My real name is Uju , I married 17yrs ago. Years of suffering, fasting, praying, mocking, crying, taking tablet and injection both local and native ones.
I got married at the age of 17 that was 1996, I was a virgin then and I couldn't proceed for further education and that's was the same year I lost my brave daddy. I married only son wit 8sisters,I was warmly welcome to the family. Within a year, I couldn't conceive we both went to hospital, after running some test I was told that we are both medically okay, but can't still conceive. We are praying to God, I had been to more than 50 churches, hospital etc but nothing happen.
After 6yrs of waiting my husband sisters started cursing me, calling me all sorts of name that am a witch, evil to their family, calling me barren woman, that am a man living inside woman. Even my lovely mother in-law turned against me, I was asked to go back to my father’s house with my spirit of barrenness but my hubby refused and am not ready to leave him.

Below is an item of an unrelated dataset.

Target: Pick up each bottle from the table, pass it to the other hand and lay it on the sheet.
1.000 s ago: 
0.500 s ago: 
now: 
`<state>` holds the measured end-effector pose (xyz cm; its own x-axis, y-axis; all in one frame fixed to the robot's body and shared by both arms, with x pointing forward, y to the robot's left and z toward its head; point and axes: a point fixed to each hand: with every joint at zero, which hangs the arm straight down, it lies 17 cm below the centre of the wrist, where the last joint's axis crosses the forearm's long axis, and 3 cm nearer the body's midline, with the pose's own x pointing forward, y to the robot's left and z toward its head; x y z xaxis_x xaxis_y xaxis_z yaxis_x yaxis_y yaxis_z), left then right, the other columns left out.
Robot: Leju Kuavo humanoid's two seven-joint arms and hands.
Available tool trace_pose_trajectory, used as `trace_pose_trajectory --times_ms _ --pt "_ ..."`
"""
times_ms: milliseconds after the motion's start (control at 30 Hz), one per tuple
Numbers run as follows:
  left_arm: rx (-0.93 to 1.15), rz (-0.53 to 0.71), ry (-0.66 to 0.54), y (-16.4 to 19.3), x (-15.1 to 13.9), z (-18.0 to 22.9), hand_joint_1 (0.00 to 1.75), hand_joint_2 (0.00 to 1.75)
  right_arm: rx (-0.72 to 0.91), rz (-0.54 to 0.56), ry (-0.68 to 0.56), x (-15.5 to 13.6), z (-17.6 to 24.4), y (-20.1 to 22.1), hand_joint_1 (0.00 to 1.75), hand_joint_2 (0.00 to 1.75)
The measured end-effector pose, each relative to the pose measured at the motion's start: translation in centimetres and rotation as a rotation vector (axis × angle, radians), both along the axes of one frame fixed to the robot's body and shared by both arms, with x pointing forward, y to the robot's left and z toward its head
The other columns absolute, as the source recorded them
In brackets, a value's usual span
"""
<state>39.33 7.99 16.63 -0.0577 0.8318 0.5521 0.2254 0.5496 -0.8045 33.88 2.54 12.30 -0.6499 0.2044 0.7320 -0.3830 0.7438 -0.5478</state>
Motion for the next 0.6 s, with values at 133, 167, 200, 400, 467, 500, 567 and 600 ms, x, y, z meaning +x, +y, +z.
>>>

I went to church one day before I came back my own properties was outside both my husband sisters standing closer to my loads. I was so much humiliated, I was beaten to coma, they poured me bucket of water calling me evil child, ashawo, u want to tie my brother down, u want our family name to vanish. Thank God for my father in-law who came back, he consoled me and even blessed me that I must bear children and I claimed it. I cried to God every morning and night asking him to bless my marriage even with one child either male of female at least to prove to my sisters in law that am not a man but I believe God will still do it.
In the same year I lost my father in law, I wept I was hoping one day he will carried my children but God know why.my journey of rejection started, again, my mother in law humiliated me in the day of the burial, that her husband died without seeing his only son children, that I will leave d house for another woman to enter. I cried that day, I was asking God why me? What have I done?. i married my husband as a virgin then why am I passing through dis. After 5days of the burial my hubby change, I nearly died if not God was by side. My darling, my only hope of living, my first love abandoned me to my fate but I still love him and refused to go.
He got married, to another lady, d lady was older than me and a friend to my husband’s sisters. I was like a maid to them and as a good Christian I vowed not to go back to my father house. Within 3months my husband’s 2nd wife took inn, I swear I was happy at least my husband sisters and my mother-in-law will be happy. My mate (2nd wife) was like a God to them, I was humiliated several times by them, because of her pregnancy. After some months she delivered a baby girl through CS , everybody was happy including me ,I was not allowed to carry the child. After 2 years she had d second child a baby girl through CS again but my sisters in laws are not too happy after d second child even my hubby too. Am still praying to God about my own too, last month I saw one of my friend who has been married for 12yrs with a child, I was surprise and I keep, asking her how come till she told me what happened.
She went to bridge clinic and God answered her prayer, she did IN- VITRO FERTILIZATION(IVF) means fertilisation of the woman's egg with the husband's sperm out of the body. Subsequently, the embryos are transferred through the cervix into the womb for continued development and hopefully a pregnancy. i was so happy at least God will still bless me, through bridge clinic, I went to their clinic, when I got home I was very happy and I discuss d issue about d clinic but my hubby don't want to hear anything about my inability to conceive again, infact he told me that he don't have money .am 34yrs old now and into small business, i need a child of my own, I want to be a mother.
Am calling all Nigerians to help me out go through dis IVF, to break d yoke of 17yrs barrenness from me, to help me with support, cash and prayers. Don't give me cash but to be in the bridge clinic to see the doctor by yourself. I can't afford the money for the IVF, even if is one child am okay.
Put a smile on my face again and God will never let you down, no amount is small.